El COI aprueba la modalidad individual para 2030
El Comité Olímpico Internacional ha dado luz verde a la continuidad del esquí de montaña para los Juegos Olímpicos de Invierno Alpes Franceses 2030, y lo hará con una importante novedad. A las pruebas de sprint y relevo mixto que debutaron en Milano-Cortina 2026, se sumará la modalidad individual, considerada por muchos especialistas como la auténtica prueba reina de este deporte.
La decisión supone un paso adelante para una disciplina que en los últimos años ha experimentado un importante crecimiento y que, además, llega a esta nueva etapa con España instalada entre las grandes potencias internacionales.

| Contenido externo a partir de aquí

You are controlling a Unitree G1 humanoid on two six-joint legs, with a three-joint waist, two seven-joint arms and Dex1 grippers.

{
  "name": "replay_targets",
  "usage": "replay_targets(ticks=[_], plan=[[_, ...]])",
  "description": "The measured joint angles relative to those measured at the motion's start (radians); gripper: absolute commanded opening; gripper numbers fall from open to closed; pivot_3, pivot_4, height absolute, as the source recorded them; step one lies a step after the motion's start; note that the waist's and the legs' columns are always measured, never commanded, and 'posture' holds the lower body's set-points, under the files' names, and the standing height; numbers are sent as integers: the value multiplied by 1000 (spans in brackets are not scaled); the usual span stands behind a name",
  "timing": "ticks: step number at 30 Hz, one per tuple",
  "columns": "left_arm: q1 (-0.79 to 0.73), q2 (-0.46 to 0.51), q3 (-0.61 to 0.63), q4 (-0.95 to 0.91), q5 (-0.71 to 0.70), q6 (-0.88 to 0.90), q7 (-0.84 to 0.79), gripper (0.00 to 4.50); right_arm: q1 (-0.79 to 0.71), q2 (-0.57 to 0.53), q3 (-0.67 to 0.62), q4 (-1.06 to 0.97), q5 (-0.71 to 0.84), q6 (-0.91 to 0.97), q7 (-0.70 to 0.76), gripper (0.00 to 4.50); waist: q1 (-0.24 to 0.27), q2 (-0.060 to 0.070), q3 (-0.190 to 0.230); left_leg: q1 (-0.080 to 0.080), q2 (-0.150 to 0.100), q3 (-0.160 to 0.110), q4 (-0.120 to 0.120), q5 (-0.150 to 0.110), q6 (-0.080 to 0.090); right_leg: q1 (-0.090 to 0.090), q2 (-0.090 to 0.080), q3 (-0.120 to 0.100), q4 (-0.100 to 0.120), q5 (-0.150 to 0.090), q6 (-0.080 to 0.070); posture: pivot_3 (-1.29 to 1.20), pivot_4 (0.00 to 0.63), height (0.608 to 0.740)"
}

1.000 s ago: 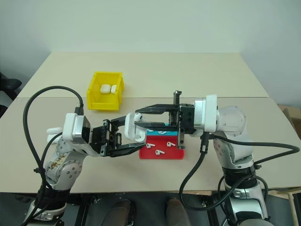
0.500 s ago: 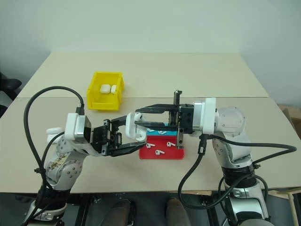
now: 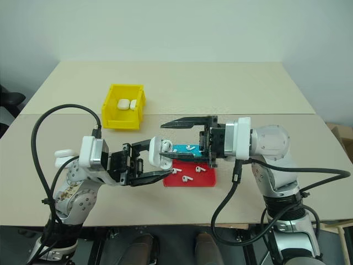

La prueba que define la esencia del skimo
Si alguien quisiera entender en qué consiste realmente el esquí de montaña, probablemente la prueba individual sería el mejor ejemplo. A diferencia del sprint, donde todo se decide en apenas unos minutos, la modalidad individual pone a prueba prácticamente todos los ingredientes que definen este deporte: capacidad física, gestión del esfuerzo, técnica en los ascensos, habilidad en los descensos y lectura del terreno de alta montaña.
Por eso su ausencia en Milano-Cortina había dejado una sensación extraña entre muchos especialistas y aficionados. El esquí de montaña había llegado a los Juegos, sí, pero sin la prueba que mejor representa su identidad. Eso cambiará en 2030, pues el programa olímpico de skimo quedará compuesto por tres disciplinas: sprint, relevo mixto e individual.
Un horizonte prometedor para España
La noticia adquiere además una dimensión especial para el deporte español. Los anteriores Juegos marcaron un antes y un después para el esquí de montaña nacional. Oriol Cardona conquistó el oro olímpico en sprint, logrando la segunda medalla de oro de la historia de España en unos Juegos Olímpicos de Invierno, más de medio siglo después del histórico triunfo de Paco Fernández Ochoa en Sapporo 1972.
A ese éxito se sumó el bronce conseguido por Ana Alonso en el relevo mixto, un resultado que confirmó el excelente momento que atraviesa el equipo español. Con cuatro años por delante y una nueva prueba en juego, el horizonte de Los Alpes Franceses 2030 se presenta especialmente atractivo para una generación que ya ha demostrado que puede competir de tú a tú con las grandes potencias del esquí de montaña.
El panorama internacional se reordena
La incorporación de la prueba individual también reordena el panorama internacional. En esta modalidad sobresale actualmente el suizo Rémi Bonnet, considerado una de las grandes referencias mundiales del circuito. Francia, además, llegará a los Juegos como anfitriona y con una selección que ya dejó claro su potencial en Milano-Cortina gracias a los resultados de Emily Harrop y Thibault Anselmet.
Mientras tanto, otra disciplina de montaña sigue observando de cerca los movimientos del Comité Olímpico Internacional. El freeride continúa trabajando para lograr su inclusión en futuros Juegos Olímpicos de Invierno, un camino que todavía no está cerrado pero que va avanzando paso a paso.